自脱型コンバイン
その1.手こぎ作業時緊急停止装置
自脱型コンバインによる収穫作業においては、ほ場四隅で手刈りしたわらや詰まり除去で発生したわらに対して、手こぎ作業ができるような構造がユーザから求められています。しかし、この作業ではフィードチェーンの近くに立ってわらを手で直接フィードチェーンに送り込む必要があり、身体や衣服などが巻き込まれる事故が少なくありません。このような事態を回避するために、農業機械安全性検査では、手こぎ作業時に容易に手の届く場所へのエンジンの緊急停止装置の装備を求めています(図)。緊急停止装置作動後は、運転席でクラッチを切って再始動しないかぎり、手こぎ作業位置からはエンジンがかからない構造になっています。

図 手こぎ作業時緊急停止装置の例
ちなみに、令和9年度以降の安全性検査基準では、停車中に作業クラッチを「入」にしたまま作業者が運転席を離れた場合に、刈取部やフィードチェーン、排わらチェーンなどの可動部を停止させる構造を求めています。これは可動部を動作させながらのメンテナンス作業は危険なため、そのような作業を行わせない目的ですが、手こぎ作業へのニーズも考慮する必要があることから、両手または片手での継続した操作などによって安全に手こぎ作業を行わせる構造の機械であれば基準適合と判断しています。
その2.カッタの防護
自脱型コンバイン後方には、脱穀後の排わらを細断するカッタが装備されています。このカッタは非常に切れ味が鋭く、誤って触れると手指の切断などの重傷事故に繋がるおそれがあります。そこで、容易に手が可動部に届かないように、開口部分からカッタまで一定の距離を確保する必要がありますが、距離が確保できない場合は、わら処理部の入口側に開閉式のガードを設けることで対応しています。このガードは、わらの流量に応じて開閉し、作業に支障を生じない構造となっています。

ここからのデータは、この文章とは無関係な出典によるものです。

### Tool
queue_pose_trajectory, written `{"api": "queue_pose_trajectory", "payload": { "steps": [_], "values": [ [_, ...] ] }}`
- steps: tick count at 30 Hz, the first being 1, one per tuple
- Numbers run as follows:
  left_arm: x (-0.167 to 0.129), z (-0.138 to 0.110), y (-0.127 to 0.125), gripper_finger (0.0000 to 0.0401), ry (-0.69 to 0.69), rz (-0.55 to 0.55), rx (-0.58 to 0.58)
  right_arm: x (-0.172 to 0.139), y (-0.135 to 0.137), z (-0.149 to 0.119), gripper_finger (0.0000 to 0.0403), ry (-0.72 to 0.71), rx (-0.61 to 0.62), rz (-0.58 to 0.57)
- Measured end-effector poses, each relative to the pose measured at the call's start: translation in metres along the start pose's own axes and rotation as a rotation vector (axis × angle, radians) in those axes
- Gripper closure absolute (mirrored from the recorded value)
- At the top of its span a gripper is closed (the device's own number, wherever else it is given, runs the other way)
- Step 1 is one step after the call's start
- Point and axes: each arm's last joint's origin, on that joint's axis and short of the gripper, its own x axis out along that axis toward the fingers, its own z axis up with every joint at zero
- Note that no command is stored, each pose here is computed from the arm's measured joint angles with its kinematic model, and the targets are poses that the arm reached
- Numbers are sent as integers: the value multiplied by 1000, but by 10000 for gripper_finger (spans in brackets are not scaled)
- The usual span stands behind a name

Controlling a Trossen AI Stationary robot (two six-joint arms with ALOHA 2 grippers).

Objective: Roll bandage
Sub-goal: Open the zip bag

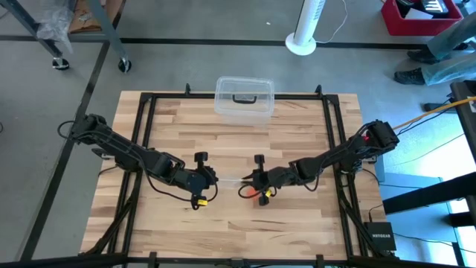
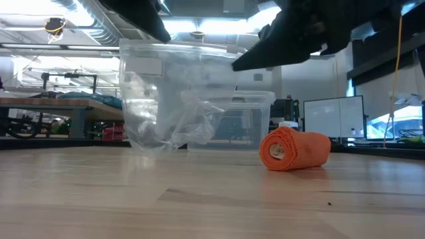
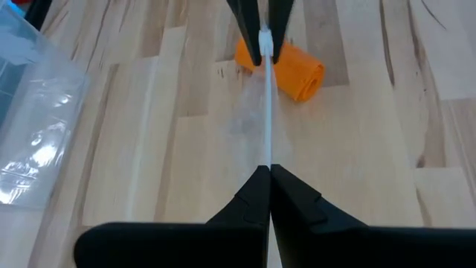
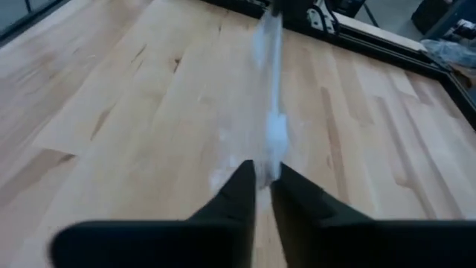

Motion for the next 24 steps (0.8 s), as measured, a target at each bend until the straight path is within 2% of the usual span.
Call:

カッタの刃によって手などを負傷する事故は、数多く報告されていますので、わらの詰まりや泥などを取り除く時は、必ずエンジンを止め、厚手の手袋をし、刃に直接触れないようにしてください。また、こぎ胴が回っている間は、こぎ残したわらがあっても、絶対に手を触れないよう、補助者も含めて徹底するようにしてください。
その3.カッタ自動停止装置
自脱型コンバイン後方のわら処理部には排わらチェーンやカッタがあります。生育が過剰な作物や水分が高い作物を収穫すると詰まりが発生することがあり、わら処理部を作動させたまま詰まりを取り除こうとして負傷する事故が見られます。このような事故を防ぐため、詰まりが発生した時にエンジンを停止してカッタや排わらチェーンの動力が自動的に切断される構造になっています。具体的には、排わらチェーンの動線上やカッタカバーにリミットスイッチなどのセンサが取付けられており、わらが滞留するとスイッチが「入」になってエンジンが切れるような仕組みになっています(図)。また、刈取部の詰まりに対応するために同様の装置を備えている型式もあります。
カッタ部における事故は重傷となりますので、エンジンが停止していない状態では、絶対に手を入れないでください。

図 カッタ自動停止装置の例
その4.オーガ排出口の防護
自脱型コンバインではグレンタンク方式が一般的で、もみ排出装置(排出オーガ)の排出能力や操作のしやすさが重要となっています。その際、オーガ排出口に求められるのは、もみの流れが良く、詰まりにくいこと、排出状態が見やすいこと、排出される範囲の広さが適度なことなどとされています。そのため、排出口が短くて材質が柔らかいほど排出作業がしやすくなりますが、これが行き過ぎると、詰まりを取り除こうとしたり、もみをかき出そうとしたりした時に、不用意に可動部に手を触れてしまい、思わぬケガをするおそれがあります。そのような事故を防止するため、オーガ排出口に対しては、機能性を損なわない範囲で先端のビニル素材を含めて一定の安全距離を確保するよう、農業機械安全性検査では求めています(図)。
接触などにより、先端のビニル素材が破損することがありますが、これらは事故を防ぐ防護の一部ですので、その場合は必ず交換してください。